TO DO. Return a copy of each line in the listing that includes the word "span".

EXERCISE DATA.
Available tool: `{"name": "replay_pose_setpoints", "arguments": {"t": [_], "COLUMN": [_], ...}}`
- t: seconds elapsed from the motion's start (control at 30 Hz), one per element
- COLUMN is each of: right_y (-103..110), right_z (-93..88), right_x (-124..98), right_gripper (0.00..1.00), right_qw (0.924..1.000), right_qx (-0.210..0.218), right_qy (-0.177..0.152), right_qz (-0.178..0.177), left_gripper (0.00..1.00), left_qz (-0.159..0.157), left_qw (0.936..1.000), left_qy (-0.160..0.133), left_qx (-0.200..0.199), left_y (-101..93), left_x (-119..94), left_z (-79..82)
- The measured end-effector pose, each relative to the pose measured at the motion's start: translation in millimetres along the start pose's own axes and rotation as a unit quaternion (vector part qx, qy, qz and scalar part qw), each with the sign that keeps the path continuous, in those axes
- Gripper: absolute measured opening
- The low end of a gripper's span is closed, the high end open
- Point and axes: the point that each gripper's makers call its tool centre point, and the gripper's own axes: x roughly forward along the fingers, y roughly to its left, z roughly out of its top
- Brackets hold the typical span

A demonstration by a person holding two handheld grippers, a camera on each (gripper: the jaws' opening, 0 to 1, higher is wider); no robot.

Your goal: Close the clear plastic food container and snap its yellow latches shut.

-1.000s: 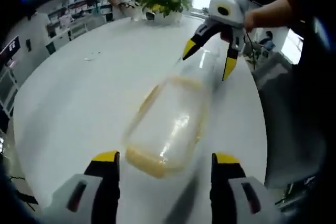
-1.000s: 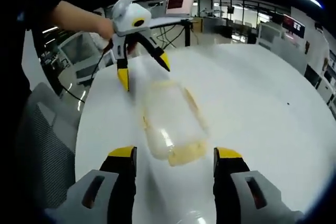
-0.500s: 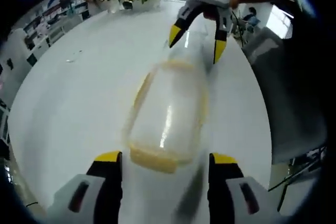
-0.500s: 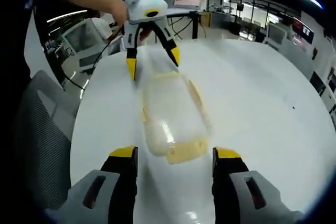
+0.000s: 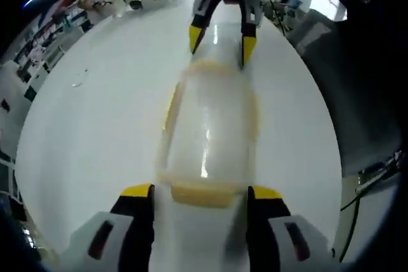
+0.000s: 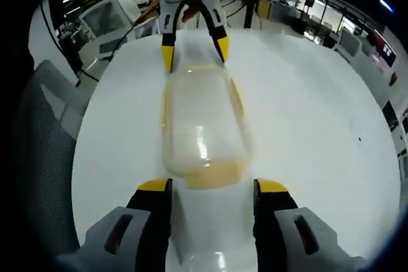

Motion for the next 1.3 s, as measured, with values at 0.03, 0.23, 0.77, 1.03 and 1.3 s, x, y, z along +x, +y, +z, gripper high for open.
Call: {"name": "replay_pose_setpoints", "arguments": {"t": [0.03, 0.23, 0.77, 1.03, 1.3], "right_y": [-0.3, -1.2, 3.4, 3.1, 2.6], "right_z": [-0.8, 0.0, -4.2, -3.4, -1.6], "right_x": [1.3, 4.2, 13.9, 14.1, 15.4], "right_gripper": [0.48, 0.48, 0.42, 0.37, 0.36], "right_qw": [1.0000, 0.9998, 0.9984, 0.9975, 0.9970], "right_qx": [-0.006, -0.015, -0.034, -0.045, -0.052], "right_qy": [0.005, 0.014, 0.037, 0.044, 0.045], "right_qz": [0.001, 0.004, 0.028, 0.032, 0.037], "left_gripper": [0.53, 0.52, 0.42, 0.34, 0.33], "left_qz": [-0.001, -0.004, -0.027, -0.042, -0.036], "left_qw": [1.0000, 0.9999, 0.9965, 0.9977, 0.9984], "left_qy": [0.001, 0.011, 0.029, 0.019, 0.017], "left_qx": [0.002, 0.009, 0.073, 0.049, 0.039], "left_y": [0.5, 0.7, -1.0, -2.8, -6.5], "left_x": [-0.3, -1.6, 10.3, 12.1, 11.3], "left_z": [0.5, -0.1, -5.9, -5.8, -0.7]}}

OUTPUT BELOW.
- The low end of a gripper's span is closed, the high end open
- Brackets hold the typical span

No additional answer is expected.